Ultimately, the ACA is a bill that has proven a transformative bill for American healthcare. While certain specifics, like the individual mandate, are not well received, the bill has had success in getting more people health insurance. There is a good case to be made that the Trump administration’s changes to the health law could help stabilize the market. The problem is that the basis for that argument is also the basis of the reverse effect happening, making the situation worse. Allowing for worse overall healthcare for some as a trade-off to stabilize the market can easily be made thanks to the steadily more plausible idea of a death spiral. At the same time, putting the burden on the most susceptible Americans will strike a nerve with many who fight for the voices of the poor.

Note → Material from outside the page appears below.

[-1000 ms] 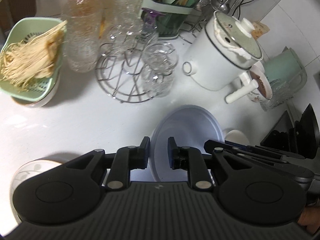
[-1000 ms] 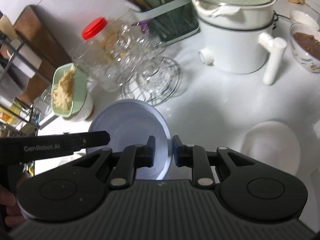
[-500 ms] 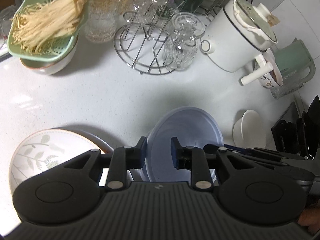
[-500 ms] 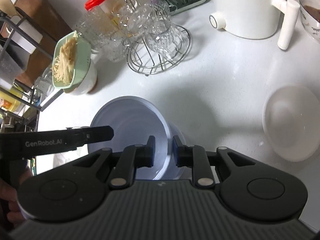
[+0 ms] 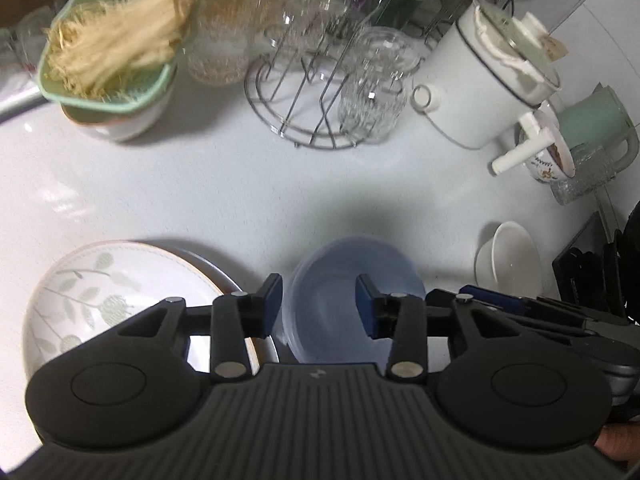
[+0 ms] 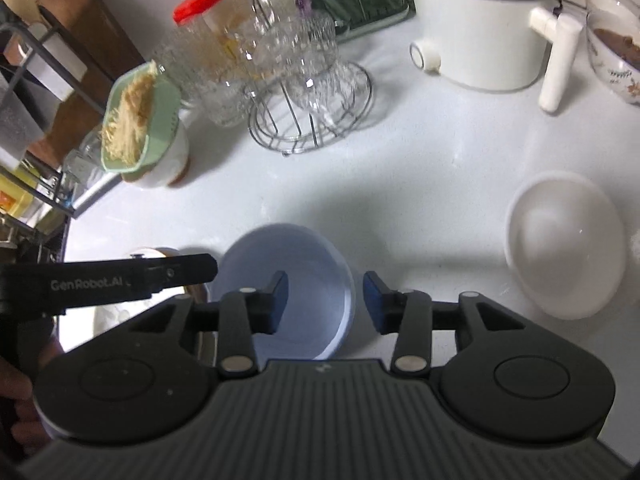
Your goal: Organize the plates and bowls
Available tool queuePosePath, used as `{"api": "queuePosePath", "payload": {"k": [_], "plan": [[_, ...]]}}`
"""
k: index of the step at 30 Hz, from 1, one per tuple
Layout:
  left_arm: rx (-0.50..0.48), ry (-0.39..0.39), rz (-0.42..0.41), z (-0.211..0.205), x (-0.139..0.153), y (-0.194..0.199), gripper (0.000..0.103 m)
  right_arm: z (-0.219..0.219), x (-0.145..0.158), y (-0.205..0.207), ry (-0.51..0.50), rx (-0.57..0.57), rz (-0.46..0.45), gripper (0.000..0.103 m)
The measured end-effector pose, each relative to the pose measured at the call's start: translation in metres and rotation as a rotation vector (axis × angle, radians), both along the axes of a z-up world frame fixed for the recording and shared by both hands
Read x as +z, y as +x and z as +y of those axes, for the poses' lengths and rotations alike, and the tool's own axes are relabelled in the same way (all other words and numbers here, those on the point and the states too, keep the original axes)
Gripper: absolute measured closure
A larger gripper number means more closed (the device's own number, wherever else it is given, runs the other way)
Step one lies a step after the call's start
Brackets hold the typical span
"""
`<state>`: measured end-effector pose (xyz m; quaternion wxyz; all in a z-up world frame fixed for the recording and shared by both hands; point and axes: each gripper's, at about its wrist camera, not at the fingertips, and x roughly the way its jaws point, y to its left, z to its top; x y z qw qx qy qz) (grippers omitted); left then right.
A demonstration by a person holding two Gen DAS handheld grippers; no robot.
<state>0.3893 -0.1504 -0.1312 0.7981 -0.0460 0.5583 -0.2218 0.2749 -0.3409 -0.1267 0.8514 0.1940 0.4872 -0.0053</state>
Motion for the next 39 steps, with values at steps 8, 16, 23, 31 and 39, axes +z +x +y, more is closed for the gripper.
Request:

My opinion is that, reluctantly, the changes could yield a net good for the nation. By this I do not mean that all the changes are for the best, just that there is enough well thought out logic to see why the Trump administration is making these particular changes. However, the ultimate problem is that so long as questions about a new healthcare system remain in the balance, these temporary patches will only serve as the equivalence of tying a tourniquet to a man bleeding to death; a temporary fix without much value if proper treatment is not issued as soon as possible.